__Task statement__
Up to the line containing "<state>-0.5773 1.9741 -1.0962", nothing is kept; from that line through the end of the data below, output every line exactly.

__Dataset excerpt__
++++++++++

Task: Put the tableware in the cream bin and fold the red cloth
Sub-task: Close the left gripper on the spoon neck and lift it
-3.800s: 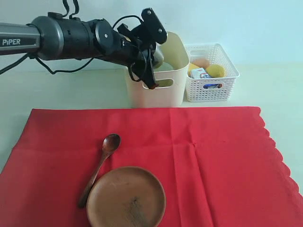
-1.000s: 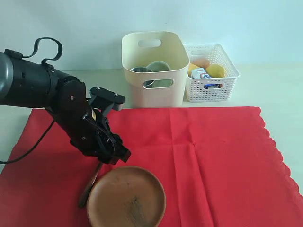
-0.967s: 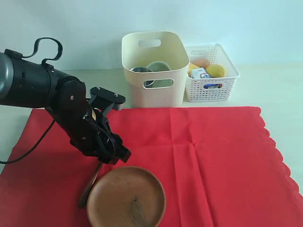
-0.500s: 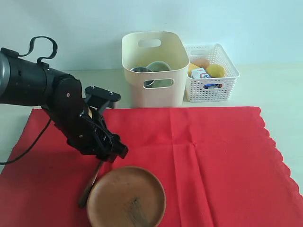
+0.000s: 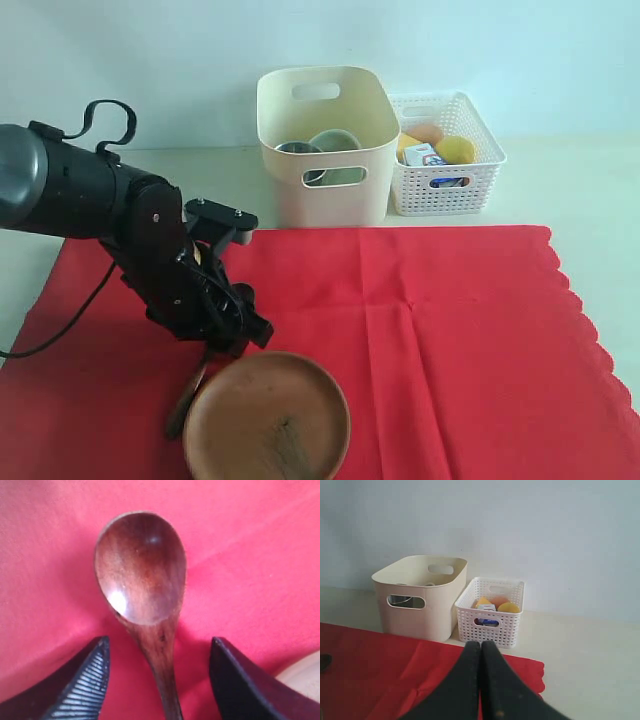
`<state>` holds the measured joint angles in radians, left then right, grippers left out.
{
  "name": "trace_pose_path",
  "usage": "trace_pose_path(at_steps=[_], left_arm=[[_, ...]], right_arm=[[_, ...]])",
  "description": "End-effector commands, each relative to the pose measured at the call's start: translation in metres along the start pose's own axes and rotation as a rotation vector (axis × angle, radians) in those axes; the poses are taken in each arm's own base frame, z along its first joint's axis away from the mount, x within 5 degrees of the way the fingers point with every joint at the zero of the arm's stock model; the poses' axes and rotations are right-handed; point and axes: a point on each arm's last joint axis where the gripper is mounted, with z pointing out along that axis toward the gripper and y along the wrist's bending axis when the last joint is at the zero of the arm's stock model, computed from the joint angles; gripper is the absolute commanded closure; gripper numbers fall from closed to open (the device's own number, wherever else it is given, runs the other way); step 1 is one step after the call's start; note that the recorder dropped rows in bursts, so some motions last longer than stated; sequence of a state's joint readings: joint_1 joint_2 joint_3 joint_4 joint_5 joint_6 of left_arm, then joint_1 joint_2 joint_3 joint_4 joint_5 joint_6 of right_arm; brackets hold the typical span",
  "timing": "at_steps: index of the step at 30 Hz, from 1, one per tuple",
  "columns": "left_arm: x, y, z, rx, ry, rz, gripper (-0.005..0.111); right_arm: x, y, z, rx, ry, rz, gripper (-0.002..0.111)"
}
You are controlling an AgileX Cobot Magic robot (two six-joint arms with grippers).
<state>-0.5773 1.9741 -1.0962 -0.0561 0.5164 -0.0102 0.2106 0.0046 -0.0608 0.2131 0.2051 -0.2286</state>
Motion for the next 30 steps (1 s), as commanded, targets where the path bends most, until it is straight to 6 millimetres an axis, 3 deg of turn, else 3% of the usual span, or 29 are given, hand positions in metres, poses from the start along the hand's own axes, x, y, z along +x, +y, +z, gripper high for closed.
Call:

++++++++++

__Response box__
<state>-0.5773 1.9741 -1.0962 -0.0561 0.5164 -0.0102 0.2106 0.0046 -0.0608 0.2131 0.2051 -0.2286</state>
Motion for the next 30 steps (1 s), as commanded, targets where the path bends most, until it is straight to 6 millimetres an axis, 3 deg of turn, else 3% of the usual span, or 29 are given, hand positions in metres, poses from the start along the hand's own axes, x, y, z along +x, +y, +z, gripper high for closed.
Call:

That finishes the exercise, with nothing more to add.